• **Action item**: Among the lines of this listing, count those that include "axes" and state the count by itself.

• **Given information**:
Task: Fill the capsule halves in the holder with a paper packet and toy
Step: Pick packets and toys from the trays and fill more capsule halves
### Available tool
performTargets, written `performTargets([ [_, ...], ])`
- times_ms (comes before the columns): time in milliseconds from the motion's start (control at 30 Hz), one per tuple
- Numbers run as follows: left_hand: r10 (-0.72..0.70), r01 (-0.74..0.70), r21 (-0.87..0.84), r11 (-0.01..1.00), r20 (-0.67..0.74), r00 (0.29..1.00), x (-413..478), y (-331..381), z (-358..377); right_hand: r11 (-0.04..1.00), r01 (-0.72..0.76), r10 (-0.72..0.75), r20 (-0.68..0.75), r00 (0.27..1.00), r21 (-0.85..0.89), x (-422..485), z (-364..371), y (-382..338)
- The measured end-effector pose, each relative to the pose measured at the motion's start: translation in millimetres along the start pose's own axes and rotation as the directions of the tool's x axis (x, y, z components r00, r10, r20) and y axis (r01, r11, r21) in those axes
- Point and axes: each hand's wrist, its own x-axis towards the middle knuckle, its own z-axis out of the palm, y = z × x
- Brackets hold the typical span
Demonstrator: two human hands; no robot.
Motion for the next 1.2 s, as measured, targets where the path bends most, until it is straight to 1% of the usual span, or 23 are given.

• **Worked solution**: 2